Employees claim OH&S procedures were not observed following incident
Even as he complained of numbness in his left arm, and as co-workers pleaded with supervisors for the ambulance to be summoned, Pump Operator of the RUSAL-owned Bauxite Company of Guyana Incorporated (BCGI), Glendon Timmerman, said nothing was done immediately after he and another employee suffered electric shock while on duty last Saturday.
Commissioner of the Guyana Geology and Mines Commission (GGMC), Newell Dennison, confirmed that the body has received a report on the matter and will be sending a team to investigate.
“We got information of it today [Monday] and we intend to do our typical follow up to gather information and take the appropriate necessary actions based on that. It would depend on what we find, so we have to determine what we find and that is currently what is being done. We have to get a team out there to gather information as to what really happened,” Dennison relayed.

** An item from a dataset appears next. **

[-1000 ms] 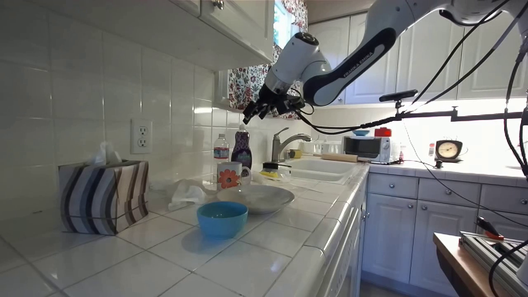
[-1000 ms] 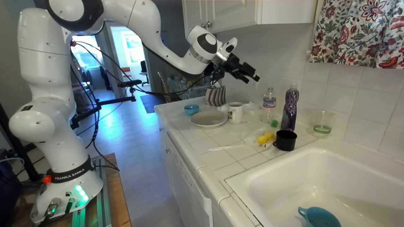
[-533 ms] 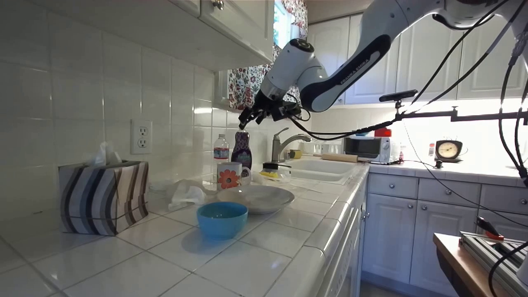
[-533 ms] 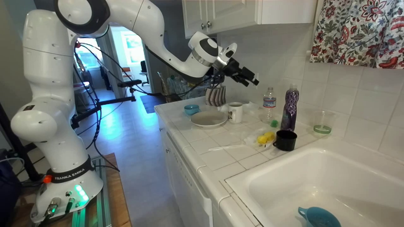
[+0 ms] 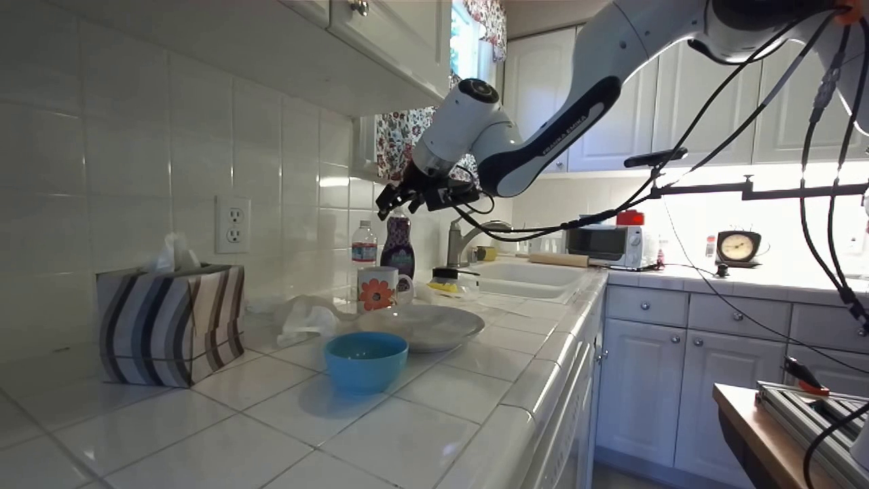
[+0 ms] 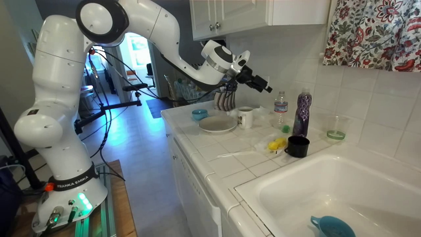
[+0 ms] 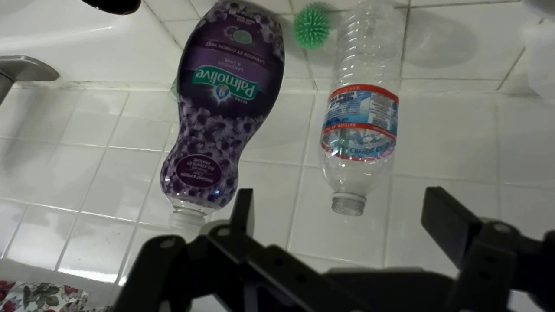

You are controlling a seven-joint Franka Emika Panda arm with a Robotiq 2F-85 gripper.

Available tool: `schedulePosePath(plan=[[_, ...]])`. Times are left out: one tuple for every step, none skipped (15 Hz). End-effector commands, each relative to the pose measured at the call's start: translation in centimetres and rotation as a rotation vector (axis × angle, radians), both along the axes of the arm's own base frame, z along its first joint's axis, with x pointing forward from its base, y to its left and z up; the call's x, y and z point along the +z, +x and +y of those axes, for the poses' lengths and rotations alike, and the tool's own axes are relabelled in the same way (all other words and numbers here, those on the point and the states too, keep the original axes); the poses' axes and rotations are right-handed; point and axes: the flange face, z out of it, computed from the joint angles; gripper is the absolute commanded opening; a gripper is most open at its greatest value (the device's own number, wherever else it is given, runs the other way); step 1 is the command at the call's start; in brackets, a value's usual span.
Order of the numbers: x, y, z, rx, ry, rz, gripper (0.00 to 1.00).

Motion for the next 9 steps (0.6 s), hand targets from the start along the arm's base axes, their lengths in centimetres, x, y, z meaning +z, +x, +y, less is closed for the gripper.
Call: schedulePosePath(plan=[[-0.8,1.7,0.2,0.028,-0.047,-0.016,1.0],[-1.0,2.0,0.1,0.023,-0.052,-0.017,1.0],[-1.3,2.2,0.0,0.02,-0.039,-0.012,1.0],[-1.1,1.1,0.2,0.013,-0.022,0.004,1.0],[-1.3,1.2,0.2,0.012,-0.022,0.006,1.0],[-1.4,1.2,0.2,0.012,-0.022,0.007,1.0],[-1.4,1.2,0.2,0.012,-0.022,0.007,1.0],[-1.3,1.2,0.2,0.012,-0.022,0.007,1.0],[-1.5,1.6,-0.2,0.015,-0.012,-0.009,1.0]])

After being hospitalized at the Kwakwani Hospital on Sunday, Timmerman, and the other injured employee, Mario Harris, were discharged on Monday, and are at home recuperating.
“They say the numbness in me hand, it gon tek a lil time, and they give me some tablet and they give me ten days sick leave, and I’ve to go back on the 23 [December]. With the numbness in the hand I can’t really do nothing with it right about now,” Timmerman explained to the Guyana Chronicle, when contacted via telephone on Monday.

Timmerman was at the time speaking from his home in the remote Aroaima settlement, owned by BCGI, questioning if his life is even valued by the company he works for, given how the incident played out last Saturday, when his life was put at risk.
“Is like nobody don’t really care ‘bout we. How I seeing it we could’ve dead just like that and nobody wouldn’t have got time with we. We explain to them that we just get shock and I can’t feel me hand and nobody ain’t really come to check we right away, is like nobody don’t have time,” Timmerman lamented.
Timmerman and Harris are said to have been working on electrical equipment, in a pond, at the BCGI Kurubuka mines, when another employee switched on electricity without checking first to ensure all were safe.
“I went in the water, in a pond like, fixing the pump, and [Mario] went on top the barge holding it together for I to fix it up. The electrician now, before they put on the current, they didn’t tell we nothing, they just put on the current just like that. Then we end up getting shock. It shock me and push me out the water. My father and everybody had to tell them y’all cut off the current, them man getting shock down here,” Timmerman recounted.
Timmerman said several of his work colleagues who were present, including his father, Derrick Frank, implored the Mines Foreman and another senior employee to call for the company’s ambulance, but this was not done.
The injured were made to wait approximately two hours for the regularly-scheduled transportation that take employees home at the end of the shift. The operations, being in a remote location, transportation to and from the mines are provided by the company.
“They asking the foreman,‘ y’all carry them boy out, y’all carry them out’. I tell them I can’t feel my hand right about now. All them said is just change yuh clothes and go upstairs; so I just do as instructed. The rest of my work colleagues them around start rowing and seh ‘watch how this man hand deh, they supposed to done call something and carry out to the hospital’ but nobody didn’t call the ambulance. I had to wait on the bus to come home,” Timmerman related.
Timmerman said it wasn’t until he came out from Kurubuka Mines and spoke with a Safety Officer at the Aroaima settlement that he was taken to the Aroaima Health Centre later that Saturday. They were not taken to the Kwakwani Hospital until Sunday, after complaining of feeling worst.
At the hospital, the doctor there cautioned that they should have gotten immediate medical attention.
“When I reach, right away he [the hospital’s doctor] admit me because he said it could be dangerous. He ask me why I didn’t come since Saturday. I tell he I didn’t have no transpee [transportation],” Timmerman said.
Chief Occupational Health and Safety Officer, Gweneth King, noted that when an industrial accident occurs, according to the Occupational Safety and Health Act, the company has up to four days to report non-fatal accidents, while fatal accidents require reporting within 24 hours.
When last contacted on Sunday, General Secretary of the Guyana Bauxite and General Workers’ Union (GB&GWU), Lincoln Lewis, said though the incident was reported to the union, they are still investigating and verifying information, after which the union would be better equipped to comment on the issue.
Calls made to the Union on Monday, for an update, proved futile.